Computational Hours Required per Year

 500,000,000

Anticipated Number of Cores to be Used in a Typical Production Run

 1,000,000

Anticipated Wallclock to be Used in a Typical Production Run Using the Number of Cores Given Above

 20-100

Anticipated Total Memory Used per Run

 100,000 GB

Anticipated Minimum Memory Required per Core

 0.1 GB

Anticipated total data read & written per run

 25,000 GB

Anticipated size of checkpoint file(s)

 5,000 GB

Anticipated Amount of Data Moved In/Out of NERSC

50 GB per  day

Anticipated On-Line File Storage Required (For I/O from a Running Job)

5 TB and 3,000 Files

Anticipated Off-Line Archival Storage Required

10 TB and 100 Files

4b. What changes to codes, mathematical methods and/or algorithms do you anticipate will be needed to achieve this project's scientific objectives over the next 5 years.

A new physics algorithm is needed, and currently under development, which utilizes the full-f ions and the delta-f electrons. Fully parallelized particle and grid data are needed for enhanced data locality and reduced memory requirement.

4c. Please list any known or anticipated architectural requirements (e.g., 2 GB memory/core, interconnect latency < 1 μs).

0.1 GB memory/core

4d. Please list any new software, services, or infrastructure support you will need over the next 5 years.

Since XGC1 is anticipated to be running at near the maximal capacity of the new machines over the next 5 years, efficient fault tolerance services will be needed. 

4e. It is believed that the dominant HPC architecture in the next 3-5 years will incorporate processing elements composed of 10s-1,000s of individual cores, perhaps GPUs or other accelerators. It is unlikely that a programming model based solely on MPI will be effective, or even supported, on these machines. Do you have a strategy for computing in such an environment? If so, please briefly describe it.

We have been quite successful in adapting to the current level of multi-core architecture by using the MPI/OpenMP hybrid mode. We find that the all-OpenMP operation per node is not the optimal solution on 12 core XT5. Instead, the solution was two Open-MP processes per node. As the core numbers increase per processing element, our low level strategy is to find the highest-performance mixture between OpenMP and MPI per node. At a higher level, our 3-5 years strategy is to develop asynchronous algorithms for effective utilization of many heterogeneous cores. A run-time scheduler such as StarPU will be used to coordinate and map threads to computational resources. Another approach is the incorporation of partitioned global address space (PGAS) languages to offer means for expressing locality of data. 
 
We are also looking into the GPGPUs. Sparse matrix-vector multiply has been demonstrated on GPGPU and is supported by optimized library from Nvidia. Similarly, multi-grid has been demonstrated to have efficient implementation on GPGPU. These are expected to be useful for the XGC paricle-in-cell code. 
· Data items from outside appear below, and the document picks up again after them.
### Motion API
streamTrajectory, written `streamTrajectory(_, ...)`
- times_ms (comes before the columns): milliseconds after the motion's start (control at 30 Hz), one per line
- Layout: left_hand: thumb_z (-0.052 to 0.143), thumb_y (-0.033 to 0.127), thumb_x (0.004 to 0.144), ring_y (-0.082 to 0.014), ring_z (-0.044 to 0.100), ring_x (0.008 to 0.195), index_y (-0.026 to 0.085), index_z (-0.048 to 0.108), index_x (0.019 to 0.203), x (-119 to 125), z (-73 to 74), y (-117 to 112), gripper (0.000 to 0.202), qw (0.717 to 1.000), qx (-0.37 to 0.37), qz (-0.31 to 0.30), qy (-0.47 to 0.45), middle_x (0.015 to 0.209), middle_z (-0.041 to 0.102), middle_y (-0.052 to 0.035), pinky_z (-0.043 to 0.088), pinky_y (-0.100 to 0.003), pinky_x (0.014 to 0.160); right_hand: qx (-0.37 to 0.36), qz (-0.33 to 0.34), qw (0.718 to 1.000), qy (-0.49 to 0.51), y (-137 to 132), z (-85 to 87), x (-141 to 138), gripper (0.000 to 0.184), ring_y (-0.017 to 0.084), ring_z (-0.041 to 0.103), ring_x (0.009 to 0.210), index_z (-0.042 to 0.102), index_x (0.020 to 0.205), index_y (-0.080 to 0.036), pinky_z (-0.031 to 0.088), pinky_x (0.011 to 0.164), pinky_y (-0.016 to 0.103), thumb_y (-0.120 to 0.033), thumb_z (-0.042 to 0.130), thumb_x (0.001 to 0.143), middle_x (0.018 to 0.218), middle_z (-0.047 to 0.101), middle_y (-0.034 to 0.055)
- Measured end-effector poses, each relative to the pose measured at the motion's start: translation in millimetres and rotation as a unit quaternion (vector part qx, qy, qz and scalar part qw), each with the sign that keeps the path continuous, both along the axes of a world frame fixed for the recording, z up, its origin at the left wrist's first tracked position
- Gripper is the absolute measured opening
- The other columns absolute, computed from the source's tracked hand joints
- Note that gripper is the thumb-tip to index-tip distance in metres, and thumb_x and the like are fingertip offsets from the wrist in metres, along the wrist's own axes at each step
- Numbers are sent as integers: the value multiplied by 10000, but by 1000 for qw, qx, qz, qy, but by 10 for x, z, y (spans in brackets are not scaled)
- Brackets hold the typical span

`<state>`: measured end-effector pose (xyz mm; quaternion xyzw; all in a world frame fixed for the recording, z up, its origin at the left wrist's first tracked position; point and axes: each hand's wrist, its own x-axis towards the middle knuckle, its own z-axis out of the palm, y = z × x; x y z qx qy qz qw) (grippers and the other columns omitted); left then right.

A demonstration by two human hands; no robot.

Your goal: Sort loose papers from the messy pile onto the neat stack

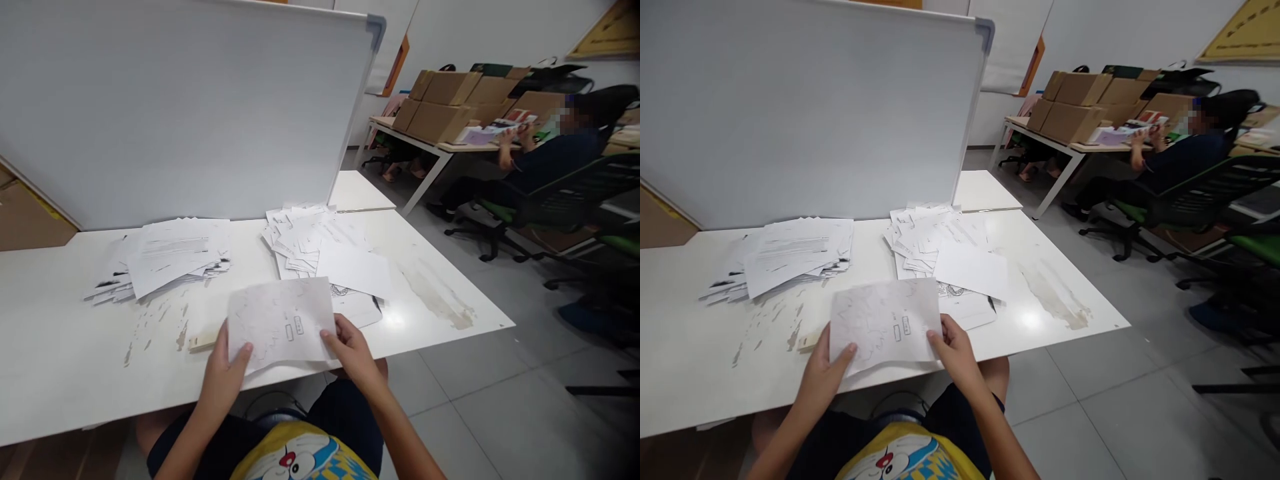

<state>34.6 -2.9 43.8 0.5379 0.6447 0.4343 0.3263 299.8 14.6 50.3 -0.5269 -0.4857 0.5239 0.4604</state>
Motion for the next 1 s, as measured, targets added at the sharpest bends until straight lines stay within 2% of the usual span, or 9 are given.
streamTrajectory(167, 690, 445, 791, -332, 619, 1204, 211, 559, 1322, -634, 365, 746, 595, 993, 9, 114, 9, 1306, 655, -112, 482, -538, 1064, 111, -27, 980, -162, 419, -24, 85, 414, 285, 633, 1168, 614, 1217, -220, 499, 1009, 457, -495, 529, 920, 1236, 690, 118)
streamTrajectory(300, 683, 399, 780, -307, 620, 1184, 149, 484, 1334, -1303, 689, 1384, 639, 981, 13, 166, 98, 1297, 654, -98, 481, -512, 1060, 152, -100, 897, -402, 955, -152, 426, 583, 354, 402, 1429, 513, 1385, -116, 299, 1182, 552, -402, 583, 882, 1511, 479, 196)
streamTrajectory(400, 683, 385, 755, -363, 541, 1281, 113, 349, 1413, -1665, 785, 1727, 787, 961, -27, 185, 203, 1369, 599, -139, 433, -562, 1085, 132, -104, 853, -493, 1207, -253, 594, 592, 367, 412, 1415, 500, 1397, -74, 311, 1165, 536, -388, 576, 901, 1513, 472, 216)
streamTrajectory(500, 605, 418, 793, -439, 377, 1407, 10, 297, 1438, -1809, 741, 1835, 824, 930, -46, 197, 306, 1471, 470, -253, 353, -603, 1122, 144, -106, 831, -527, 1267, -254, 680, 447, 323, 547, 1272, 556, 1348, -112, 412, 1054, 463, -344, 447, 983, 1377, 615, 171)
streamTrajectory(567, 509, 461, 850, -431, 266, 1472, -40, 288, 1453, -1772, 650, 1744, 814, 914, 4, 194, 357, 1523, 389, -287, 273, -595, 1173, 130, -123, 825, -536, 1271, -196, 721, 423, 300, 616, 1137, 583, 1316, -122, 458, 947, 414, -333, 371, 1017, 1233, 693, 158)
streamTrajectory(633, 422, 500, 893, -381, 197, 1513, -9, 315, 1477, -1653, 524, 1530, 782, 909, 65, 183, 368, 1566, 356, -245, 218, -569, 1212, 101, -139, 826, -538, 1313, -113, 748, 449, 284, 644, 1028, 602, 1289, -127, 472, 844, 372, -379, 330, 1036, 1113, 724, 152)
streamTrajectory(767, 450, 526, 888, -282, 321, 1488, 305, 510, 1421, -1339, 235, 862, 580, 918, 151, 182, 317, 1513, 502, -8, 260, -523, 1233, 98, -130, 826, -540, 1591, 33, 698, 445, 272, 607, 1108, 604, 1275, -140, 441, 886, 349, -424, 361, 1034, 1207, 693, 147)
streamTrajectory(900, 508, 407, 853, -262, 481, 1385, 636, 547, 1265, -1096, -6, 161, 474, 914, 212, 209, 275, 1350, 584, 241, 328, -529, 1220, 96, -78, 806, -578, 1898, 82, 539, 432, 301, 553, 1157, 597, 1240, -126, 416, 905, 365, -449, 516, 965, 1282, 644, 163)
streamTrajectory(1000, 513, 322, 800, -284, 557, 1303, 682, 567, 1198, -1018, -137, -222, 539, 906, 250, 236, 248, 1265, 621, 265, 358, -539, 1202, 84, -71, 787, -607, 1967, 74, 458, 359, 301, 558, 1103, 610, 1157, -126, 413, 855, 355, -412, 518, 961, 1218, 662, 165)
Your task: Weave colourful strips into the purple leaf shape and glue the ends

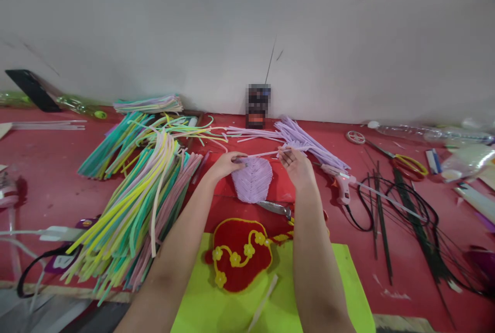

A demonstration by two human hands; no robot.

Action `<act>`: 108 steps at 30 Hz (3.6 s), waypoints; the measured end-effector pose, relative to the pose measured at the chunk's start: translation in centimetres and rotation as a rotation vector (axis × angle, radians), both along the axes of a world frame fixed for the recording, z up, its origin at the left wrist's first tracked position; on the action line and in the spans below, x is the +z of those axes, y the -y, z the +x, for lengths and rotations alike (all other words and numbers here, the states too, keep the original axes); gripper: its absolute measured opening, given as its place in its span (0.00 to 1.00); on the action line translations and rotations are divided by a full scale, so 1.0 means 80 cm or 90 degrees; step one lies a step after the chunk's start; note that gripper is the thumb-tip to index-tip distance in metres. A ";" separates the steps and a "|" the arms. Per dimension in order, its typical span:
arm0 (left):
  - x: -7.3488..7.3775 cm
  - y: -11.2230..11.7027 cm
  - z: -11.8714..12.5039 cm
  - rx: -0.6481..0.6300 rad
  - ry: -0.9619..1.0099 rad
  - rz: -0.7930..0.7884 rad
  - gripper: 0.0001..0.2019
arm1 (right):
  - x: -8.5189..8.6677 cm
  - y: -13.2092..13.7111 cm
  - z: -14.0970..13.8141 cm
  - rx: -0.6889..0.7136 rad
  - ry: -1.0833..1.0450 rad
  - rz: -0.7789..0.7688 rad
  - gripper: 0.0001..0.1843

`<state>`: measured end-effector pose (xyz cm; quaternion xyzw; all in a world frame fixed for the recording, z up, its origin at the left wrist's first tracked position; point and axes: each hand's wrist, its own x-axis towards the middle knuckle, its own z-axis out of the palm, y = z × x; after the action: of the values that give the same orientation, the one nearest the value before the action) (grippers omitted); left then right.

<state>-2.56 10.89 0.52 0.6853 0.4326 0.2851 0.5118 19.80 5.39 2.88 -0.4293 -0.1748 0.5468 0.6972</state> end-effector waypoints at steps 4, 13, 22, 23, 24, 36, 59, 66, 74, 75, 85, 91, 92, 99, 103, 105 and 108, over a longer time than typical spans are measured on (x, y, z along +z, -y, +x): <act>0.012 0.004 0.004 0.022 0.014 -0.002 0.18 | -0.003 -0.002 -0.009 0.010 0.008 0.010 0.07; 0.021 0.010 0.009 0.024 0.027 -0.002 0.18 | -0.001 -0.005 -0.024 0.036 -0.015 -0.005 0.08; 0.014 0.007 0.009 0.011 0.054 -0.006 0.18 | -0.006 -0.005 -0.022 0.030 -0.003 0.000 0.04; 0.013 0.007 0.009 0.011 0.054 -0.006 0.18 | -0.007 -0.005 -0.020 0.028 -0.003 0.003 0.04; 0.013 0.006 0.009 0.012 0.050 -0.006 0.18 | -0.008 -0.005 -0.019 0.027 -0.003 0.006 0.04; 0.015 0.007 0.008 0.026 0.029 0.005 0.17 | -0.006 -0.005 -0.022 0.039 -0.007 -0.004 0.06; 0.027 0.014 0.013 0.028 0.059 0.078 0.14 | -0.007 0.000 -0.009 0.053 0.048 -0.013 0.03; 0.023 0.012 0.012 0.057 0.022 0.114 0.11 | -0.010 -0.002 -0.008 0.044 0.079 -0.045 0.04; 0.034 0.015 0.012 0.093 0.013 0.121 0.11 | 0.002 0.007 0.014 0.008 0.374 -0.127 0.13; 0.036 0.016 0.013 0.094 0.009 0.127 0.11 | 0.012 0.010 0.013 -0.045 0.445 -0.088 0.12; 0.062 0.029 0.018 0.085 -0.001 0.169 0.10 | 0.051 0.024 -0.026 0.120 0.617 0.146 0.04; 0.073 0.035 0.017 0.087 0.018 0.172 0.10 | 0.044 0.022 -0.024 0.130 0.678 0.144 0.05; 0.074 0.035 0.018 0.087 0.016 0.176 0.10 | 0.045 0.022 -0.024 0.134 0.704 0.151 0.05; 0.072 0.035 0.019 0.083 0.014 0.201 0.10 | 0.044 0.020 -0.026 0.118 0.887 0.190 0.08; 0.073 0.036 0.019 0.094 0.006 0.204 0.09 | 0.042 0.019 -0.025 0.114 0.889 0.209 0.09; 0.073 0.036 0.019 0.101 0.006 0.207 0.09 | 0.043 0.020 -0.026 0.117 0.872 0.208 0.09; 0.071 0.036 0.019 0.117 0.003 0.213 0.09 | 0.046 0.023 -0.028 0.122 0.846 0.205 0.09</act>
<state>-1.06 8.01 6.21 0.7177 0.4386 0.4001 0.3640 17.56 3.58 6.59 -0.5472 -0.6813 0.1939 0.4460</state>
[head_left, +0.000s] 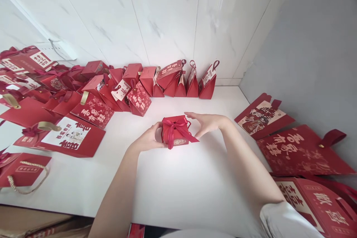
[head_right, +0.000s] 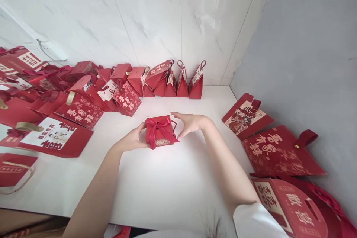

New Science With New Resources

To help us get a better understanding of the quantitative requirements we've asked for above, please tell us: What significant scientific progress could you achieve over the next 5 years with access to 50X the HPC resources you currently have access to at NERSC? What would be the benefits to your research field if you were given access to these kinds of resources?

Please explain what aspects of "expanded HPC resources" are important for your project (e.g., more CPU hours, more memory, more storage, more throughput for small jobs, ability to handle very large jobs).

We will have higher fidelity 5D gyrokinetic simulation of the ITER plasma including kinetic electrons and electromagnetic turbulence in realistic diverted magnetic field geometry. This will allow us to understand many unknown, but necessary, physical phenomena for successful ITER research, which have not been possible using the present reduced models. 
 
Ability to handle very large jobs and more CPU hours are important for our project.